Maybe this is a dump question but will Tn5 fragment DNA into small pieces if they don't load with adapters?

So I hope someone is still interested in this.

We have taken to preparing recombinant Tn5 now as it's much cheaper than commercial suppliers, whether that is unloaded or loaded. The latest batch which was particularly highly concentrated around 1.5 mg/ml led to very strong activity so much so we had to dilute the Tn5 protein 1/3 to 1/6 before loading with either Nextera or our own custom adapters. I worried there might be some nuclease carry-over from the bacterial expression system to explain why it's so much stronger than previous productions, so I included an unloaded Tn5 at the same dilution as a negative control. Well turns out this doesn't work well as a negative control because even unloaded Tn5 fragmented test lambda DNA input. Surprisingly this was even stronger than Tn5 loaded with adapters.

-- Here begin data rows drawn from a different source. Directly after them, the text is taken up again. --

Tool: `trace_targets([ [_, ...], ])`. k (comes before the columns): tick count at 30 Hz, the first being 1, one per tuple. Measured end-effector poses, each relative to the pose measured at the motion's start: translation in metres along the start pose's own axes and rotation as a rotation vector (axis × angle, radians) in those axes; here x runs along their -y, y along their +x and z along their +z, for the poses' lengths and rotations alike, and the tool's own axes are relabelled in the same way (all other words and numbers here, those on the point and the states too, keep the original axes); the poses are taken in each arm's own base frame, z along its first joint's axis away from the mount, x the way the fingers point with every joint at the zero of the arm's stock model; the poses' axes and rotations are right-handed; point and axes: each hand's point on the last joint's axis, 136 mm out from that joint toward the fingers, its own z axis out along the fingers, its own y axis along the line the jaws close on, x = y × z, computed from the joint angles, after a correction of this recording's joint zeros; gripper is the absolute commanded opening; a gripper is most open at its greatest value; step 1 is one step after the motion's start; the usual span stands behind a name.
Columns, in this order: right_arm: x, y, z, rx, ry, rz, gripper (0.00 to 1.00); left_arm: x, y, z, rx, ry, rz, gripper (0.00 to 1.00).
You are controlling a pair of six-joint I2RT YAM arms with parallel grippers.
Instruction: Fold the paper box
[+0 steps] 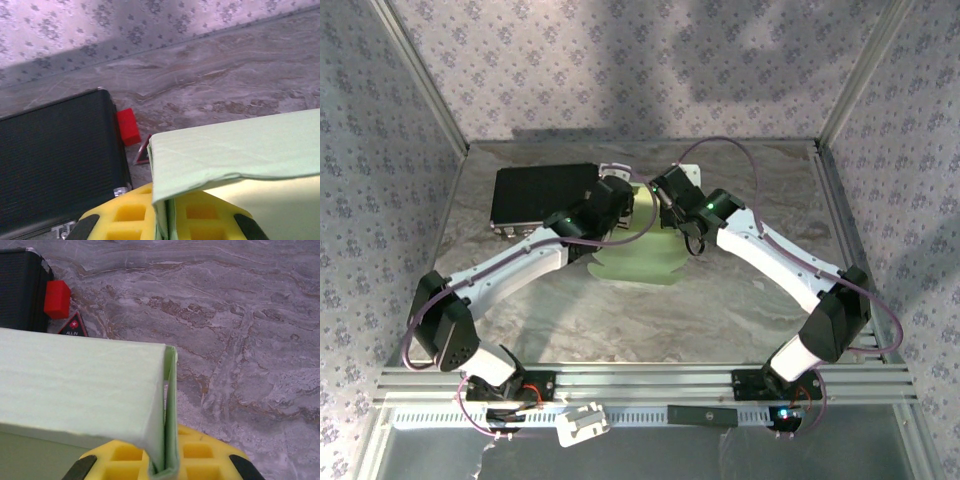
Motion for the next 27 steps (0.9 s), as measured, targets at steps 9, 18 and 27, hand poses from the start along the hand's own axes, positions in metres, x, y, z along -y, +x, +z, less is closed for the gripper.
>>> trace_targets([
  [9, -0.004, -0.002, -0.002, 0.007, -0.016, 0.006, 0.0, -0.005, 0.0, -0.005, 0.019, -0.073, -0.022, 0.03],
  [18, 0.0, 0.001, -0.001, -0.009, 0.0, -0.001, 0.0, 0.002, -0.001, -0.019, -0.019, 0.068, -0.044, 0.63],
  [27, 0.001, 0.001, -0.001, -0.013, -0.001, 0.005, 0.0, 0.002, -0.013, -0.056, -0.035, 0.263, -0.088, 0.64],
])
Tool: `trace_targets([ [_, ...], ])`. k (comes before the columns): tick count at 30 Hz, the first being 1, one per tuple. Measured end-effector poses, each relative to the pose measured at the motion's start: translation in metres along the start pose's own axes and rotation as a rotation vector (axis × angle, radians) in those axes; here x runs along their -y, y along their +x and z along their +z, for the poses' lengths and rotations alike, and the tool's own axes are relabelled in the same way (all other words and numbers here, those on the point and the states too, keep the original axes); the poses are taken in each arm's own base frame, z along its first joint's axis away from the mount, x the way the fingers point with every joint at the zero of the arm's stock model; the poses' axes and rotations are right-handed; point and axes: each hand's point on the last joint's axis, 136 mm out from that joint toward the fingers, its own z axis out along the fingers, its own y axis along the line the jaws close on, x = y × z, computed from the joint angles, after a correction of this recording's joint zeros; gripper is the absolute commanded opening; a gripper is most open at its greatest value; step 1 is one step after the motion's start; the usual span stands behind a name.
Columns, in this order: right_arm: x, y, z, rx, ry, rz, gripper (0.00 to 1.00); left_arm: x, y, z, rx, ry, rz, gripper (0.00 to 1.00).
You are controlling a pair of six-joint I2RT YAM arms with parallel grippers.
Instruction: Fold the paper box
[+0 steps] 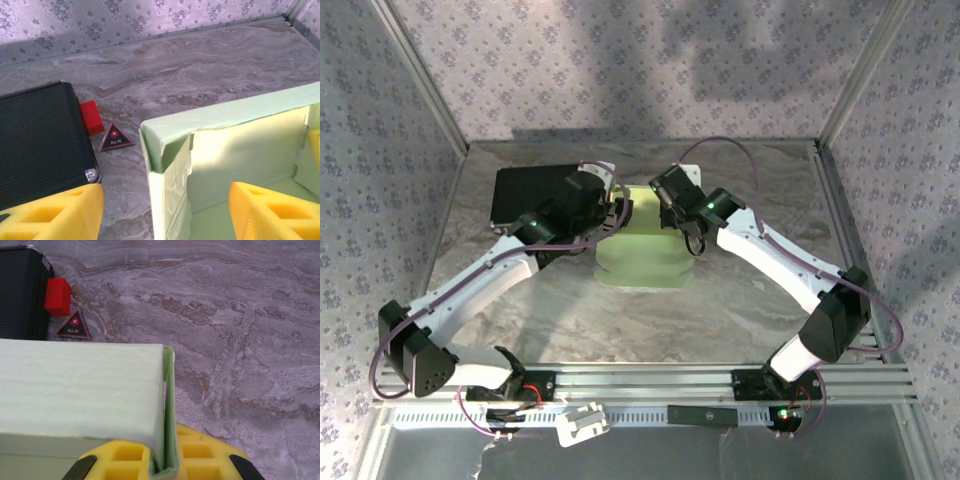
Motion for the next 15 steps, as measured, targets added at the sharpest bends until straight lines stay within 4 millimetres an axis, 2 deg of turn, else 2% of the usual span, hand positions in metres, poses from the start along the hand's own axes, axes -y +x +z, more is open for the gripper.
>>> trace_targets([
  [3, 0.0, 0.0, 0.0, -0.002, -0.002, 0.002, 0.0, -0.004, 0.004, -0.009, -0.004, 0.037, -0.008, 0.59],
  [7, -0.001, 0.0, 0.0, -0.005, -0.009, 0.002, 0.0, -0.012, 0.022, -0.014, -0.044, 0.086, -0.022, 0.55],
  [12, -0.003, -0.003, -0.002, 0.001, -0.015, 0.006, 0.0, -0.013, 0.043, -0.001, -0.116, 0.106, -0.014, 0.5],
  [15, -0.003, -0.004, -0.003, 0.004, -0.017, 0.008, 0.0, -0.013, 0.055, 0.013, -0.157, 0.098, 0.002, 0.4],
])
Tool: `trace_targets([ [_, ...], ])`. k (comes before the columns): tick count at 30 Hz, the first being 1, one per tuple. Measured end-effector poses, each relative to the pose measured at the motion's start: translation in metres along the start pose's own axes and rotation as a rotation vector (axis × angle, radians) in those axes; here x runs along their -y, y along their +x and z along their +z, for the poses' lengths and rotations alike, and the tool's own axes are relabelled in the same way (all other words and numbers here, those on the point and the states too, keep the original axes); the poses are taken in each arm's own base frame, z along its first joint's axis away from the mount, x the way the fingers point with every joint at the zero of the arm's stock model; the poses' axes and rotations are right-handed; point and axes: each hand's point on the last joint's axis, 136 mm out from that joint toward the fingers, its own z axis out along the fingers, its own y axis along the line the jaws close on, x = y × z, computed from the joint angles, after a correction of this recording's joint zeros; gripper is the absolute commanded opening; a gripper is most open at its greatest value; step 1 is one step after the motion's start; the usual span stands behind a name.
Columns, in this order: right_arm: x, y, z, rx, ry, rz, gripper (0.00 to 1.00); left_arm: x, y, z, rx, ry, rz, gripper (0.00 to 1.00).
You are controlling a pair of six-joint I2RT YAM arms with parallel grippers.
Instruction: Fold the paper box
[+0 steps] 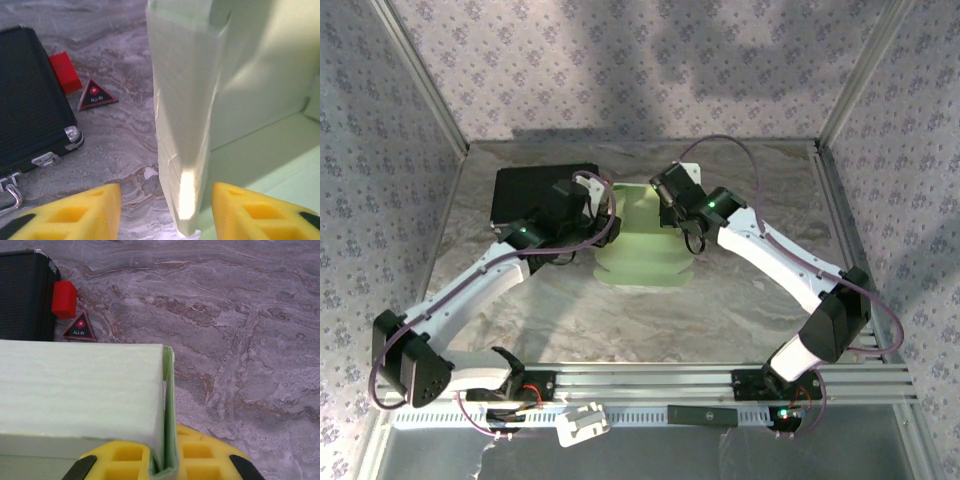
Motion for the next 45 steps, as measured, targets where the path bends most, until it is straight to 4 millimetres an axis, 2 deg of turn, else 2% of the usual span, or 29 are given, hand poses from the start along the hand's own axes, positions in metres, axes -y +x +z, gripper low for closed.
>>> trace_targets([
  [2, 0.0, 0.0, 0.0, 0.0, 0.0, 0.0, 0.0, 0.0, 0.003, 0.009, -0.017, -0.004, 0.01, 0.27],
  [4, 0.0, 0.0, 0.0, 0.0, -0.001, 0.0, 0.0, -0.001, 0.006, 0.017, -0.03, -0.008, 0.02, 0.1],
  [6, 0.0, 0.001, 0.0, -0.005, 0.0, -0.002, 0.0, -0.002, 0.007, 0.021, -0.032, -0.013, 0.017, 0.01],
  [7, 0.0, 0.002, 0.0, -0.007, 0.0, -0.003, 0.0, -0.002, 0.006, 0.022, -0.027, -0.016, 0.017, 0.0],
  [14, 0.0, 0.001, -0.001, -0.004, 0.0, -0.004, 0.0, -0.002, 0.004, 0.024, -0.001, -0.095, 0.035, 0.0],
  [15, 0.0, 0.001, -0.001, -0.003, 0.001, -0.004, 0.0, -0.002, 0.004, 0.024, 0.003, -0.109, 0.035, 0.07],
  [16, -0.001, 0.001, -0.001, -0.003, 0.0, -0.005, 0.0, -0.002, 0.004, 0.024, 0.005, -0.122, 0.039, 0.25],
  [17, -0.001, 0.001, -0.001, -0.003, 0.0, -0.005, 0.0, -0.003, 0.004, 0.025, 0.007, -0.131, 0.043, 0.31],
  [19, -0.002, 0.002, -0.001, -0.003, -0.002, -0.007, 0.0, -0.004, 0.003, 0.025, 0.011, -0.143, 0.048, 0.35],
  [22, -0.003, 0.002, -0.002, -0.003, -0.005, -0.009, 0.0, -0.006, -0.001, 0.026, 0.026, -0.153, 0.051, 0.34],
  [24, -0.004, 0.002, -0.003, -0.002, -0.007, -0.01, 0.0, -0.007, -0.005, 0.027, 0.032, -0.156, 0.053, 0.29],
  [26, -0.004, 0.001, -0.003, -0.001, -0.008, -0.009, 0.0, -0.008, -0.009, 0.029, 0.035, -0.158, 0.058, 0.18],
  [28, -0.004, 0.0, -0.003, 0.002, -0.009, -0.008, 0.0, -0.007, -0.014, 0.032, 0.04, -0.16, 0.065, 0.01],
  [29, -0.004, 0.0, -0.004, 0.001, -0.009, -0.006, 0.0, -0.008, -0.018, 0.032, 0.049, -0.17, 0.062, 0.0],
  [42, -0.005, -0.005, -0.006, 0.013, -0.009, 0.015, 0.0, -0.008, -0.026, 0.027, 0.108, -0.372, 0.131, 0.0],
  [43, -0.005, -0.004, -0.005, 0.013, -0.007, 0.015, 0.0, -0.008, -0.026, 0.026, 0.112, -0.382, 0.13, 0.03],
  [45, -0.005, -0.005, -0.005, 0.013, -0.008, 0.015, 0.0, -0.008, -0.026, 0.025, 0.116, -0.39, 0.131, 0.25],
])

I tested both old and new productions of Tn5 and Tn5 from Creative Enzymes and Diagenode (purchased both unloaded versions). I contacted Diagenode and they state that they actually test the nuclease activity of unloaded Tn5 without loading adapters. Please see the tweet.

Hi Callum,
Yes, Tn5 has a nuclease activity without a complex with DNA. For example, we use it to test the activity of our unloaded Tn5: https://t.co/skDiJlmJwB
Are you adding some custom adaptors or working with Nextera-like system?

— Eka Gracheva 🤍💙🤍 🇺🇦 (@EkaGrachevaPhD) December 8, 2022

Currently what we do is form duplexes by annealing and then bind to Tn5 in a 10uL reaction for 30 mins at RT. We then degrade any unbound duplex by exoIII treatment and then EDTA inactivation. I also worried that the EDTA may have not inactivated the exoIII going forward for the tagmentation reaction so I also checked without this treatment and we still see unloaded Tn5 digest naked Lambda DNA.

This seems to disappear when we treat permeabilized nuclei. I am struggling to know the reason but of course activity of Tn5 is weaker on real chromatin and in situ compared to naked lambda DNA as there are so many steric hindrances and the issue of entering nuclei.

Example of TapeStation of scaled-up reaction in 500,000 nuclei. Working on the assumption we usually add 2.5 μL of complex per 50,000 nuclei/ 50 ng naked DNA, adding 25 μL of the complex. In nuclei, we do not see any nuclease contamination as the unloaded Tn5 does not show any fragmentation. I am not sure what the difference is between naked DNA and in nuclei phenomena.